Ich glaube nicht, dass ein Handy lediglich eine Millisekunde belichtet, tippe eher mal auf 0,004 - 0,05ms . Leider liefern viele Handycams keine Metadaten mit.
Eine Festbrennweitenoptik, die halbwegs vernünftige Bilder liefert lässt sich ohne Probleme in ein Handy einbauen, wird dann aber ein paar cent teurer. Solche Festbrennweiten haben zwar eine recht große Blendenzahl, weshalb relativ lange Belichtet werden muss, aber damit kann man noch leben.
Ein ordentlicher Sensor muss gross genug sein, um ein ordentliches Signal-Rauschverhältnis zu bieten, das müsste aber auch machbar sein.
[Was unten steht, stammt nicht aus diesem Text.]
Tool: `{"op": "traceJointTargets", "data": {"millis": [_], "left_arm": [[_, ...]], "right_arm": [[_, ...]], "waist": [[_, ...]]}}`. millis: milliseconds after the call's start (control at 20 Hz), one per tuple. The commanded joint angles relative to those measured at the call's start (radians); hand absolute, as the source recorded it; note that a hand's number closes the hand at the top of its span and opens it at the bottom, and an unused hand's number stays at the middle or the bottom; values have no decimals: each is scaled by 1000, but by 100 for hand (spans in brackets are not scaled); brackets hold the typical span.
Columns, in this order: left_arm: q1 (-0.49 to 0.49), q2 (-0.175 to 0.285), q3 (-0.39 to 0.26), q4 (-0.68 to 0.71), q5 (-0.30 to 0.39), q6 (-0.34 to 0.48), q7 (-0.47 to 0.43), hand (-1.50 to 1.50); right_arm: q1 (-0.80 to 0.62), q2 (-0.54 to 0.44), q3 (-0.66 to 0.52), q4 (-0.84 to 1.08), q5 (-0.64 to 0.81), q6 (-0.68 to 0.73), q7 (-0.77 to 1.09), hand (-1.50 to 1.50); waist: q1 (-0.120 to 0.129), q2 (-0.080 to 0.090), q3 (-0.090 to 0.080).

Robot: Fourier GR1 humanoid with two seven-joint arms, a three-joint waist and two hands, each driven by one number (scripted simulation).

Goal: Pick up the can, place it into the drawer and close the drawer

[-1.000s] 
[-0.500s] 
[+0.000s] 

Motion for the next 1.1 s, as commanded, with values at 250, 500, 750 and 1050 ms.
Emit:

Letztlich der Bearbeitungsalgorithmus, der etwas Programmieraufwand von den Entwicklern verlangt, was aber auch kein grosses Problem sein sollte.
Ich kann mir aber nicht erklären, wie die Belichtungszeit mit der Pixelfreiheit eines Bildes zusammenhängen soll, denn die Auflösung des Sensors ist schliesslich vorgegeben und lässt sich nicht durch die Belichtungszeit beeinflussen. Das Auflösungsvermögen des Objektivs ist durch dessen Öffnung vorgegeben, da ist also auch nichts zu holen.